If you ever played the massively multiplayer online role-playing game (MMORPG) World of Warcraft, you entered a fantastical world where you create a character, embark on quests, and explore vast virtual landscapes.
In the early days of "World of Warcraft," the default account for players was the "Guest" account. The account had limited capabilities and was mainly meant for players who were trying out the game before subscribing to a full account. Not surprisingly, some players discovered that the "Guest" account had certain vulnerabilities, allowing them to exploit the system and gain unintended advantages.
To address this issue and ensure fair gameplay, the game developers, Blizzard Entertainment, took action to manage default accounts effectively.
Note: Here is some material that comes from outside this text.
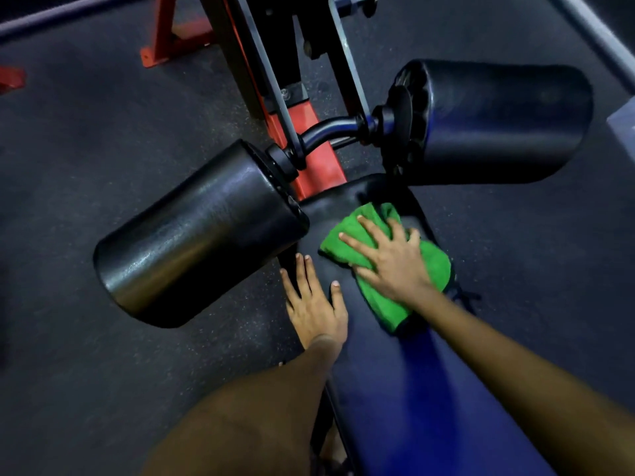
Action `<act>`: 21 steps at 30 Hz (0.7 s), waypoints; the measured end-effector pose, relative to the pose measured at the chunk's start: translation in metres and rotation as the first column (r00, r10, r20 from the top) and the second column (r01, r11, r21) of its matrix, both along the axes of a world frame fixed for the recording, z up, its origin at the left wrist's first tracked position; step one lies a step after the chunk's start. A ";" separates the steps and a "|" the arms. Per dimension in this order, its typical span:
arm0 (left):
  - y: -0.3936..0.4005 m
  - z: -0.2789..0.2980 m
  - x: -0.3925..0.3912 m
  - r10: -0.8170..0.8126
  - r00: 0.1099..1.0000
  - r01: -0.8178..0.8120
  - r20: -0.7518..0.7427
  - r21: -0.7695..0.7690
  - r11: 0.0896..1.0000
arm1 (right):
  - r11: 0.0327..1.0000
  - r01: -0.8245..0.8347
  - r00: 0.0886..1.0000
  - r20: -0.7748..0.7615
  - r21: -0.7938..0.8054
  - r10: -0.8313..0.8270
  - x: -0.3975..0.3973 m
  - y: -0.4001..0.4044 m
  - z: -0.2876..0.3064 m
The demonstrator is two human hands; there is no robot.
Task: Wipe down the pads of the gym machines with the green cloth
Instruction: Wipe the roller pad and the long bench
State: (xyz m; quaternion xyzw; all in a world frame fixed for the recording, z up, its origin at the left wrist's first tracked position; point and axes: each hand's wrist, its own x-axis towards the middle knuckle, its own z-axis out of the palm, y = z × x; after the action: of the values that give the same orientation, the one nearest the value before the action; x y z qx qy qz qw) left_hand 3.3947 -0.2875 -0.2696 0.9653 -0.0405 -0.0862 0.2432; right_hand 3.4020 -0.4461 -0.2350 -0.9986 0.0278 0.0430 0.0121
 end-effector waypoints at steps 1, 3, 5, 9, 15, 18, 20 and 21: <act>0.001 0.000 -0.001 0.000 1.000 0.000 0.003 0.005 1.000 | 0.997 -0.079 0.997 0.025 -0.007 0.079 0.002 -0.016 -0.003; 0.001 0.000 -0.001 -0.004 1.000 0.004 -0.005 0.010 1.000 | 0.998 -0.056 0.998 -0.010 0.032 0.056 0.013 -0.041 0.001; 0.001 0.000 -0.001 -0.004 1.000 0.004 -0.013 0.013 1.000 | 0.980 0.189 0.981 -0.059 0.060 -0.186 0.022 -0.041 0.003; 0.002 0.003 -0.002 -0.007 1.000 0.007 -0.013 0.008 1.000 | 0.921 0.376 0.926 -0.015 0.098 -0.377 0.003 0.017 0.004; 0.001 0.007 -0.001 -0.003 0.999 0.003 -0.039 0.006 1.000 | 0.991 0.131 0.991 0.024 0.014 -0.131 -0.052 -0.017 -0.002; 0.001 0.008 -0.001 -0.008 0.996 0.010 -0.088 0.025 1.000 | 0.838 0.533 0.846 -0.064 0.119 -0.529 -0.029 -0.042 0.003; 0.000 0.009 -0.001 -0.011 0.996 0.014 -0.092 0.033 0.999 | 0.824 0.556 0.831 -0.077 0.106 -0.551 -0.016 -0.037 0.008; 0.000 0.010 -0.001 -0.008 0.996 0.011 -0.093 0.029 1.000 | 0.855 0.511 0.860 -0.063 0.088 -0.507 -0.016 -0.029 0.010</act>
State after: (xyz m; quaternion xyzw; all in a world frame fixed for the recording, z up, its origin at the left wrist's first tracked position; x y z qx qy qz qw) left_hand 3.3939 -0.2877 -0.2600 0.9635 -0.0324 -0.1327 0.2302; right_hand 3.3862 -0.4746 -0.2250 -0.9528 0.2887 0.0585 0.0735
They disabled the "Guest" account feature and replaced it with a proper subscription system. By doing so, they eliminated the risk of exploitation and provided a level playing field for all players.
In the dynamic landscape of today's digital era, securing enterprise assets and software is a top priority to safeguard sensitive information and maintain uninterrupted business operations. CIS Safeguard 4.7 emphasizes the critical significance of managing default accounts on these crucial assets. Default accounts, such as root, administrator, and pre-configured vendor accounts, are often present in enterprise assets and software. Typically established during initial setup, these accounts serve administrative purposes. However, leaving them unchanged poses significant security risks.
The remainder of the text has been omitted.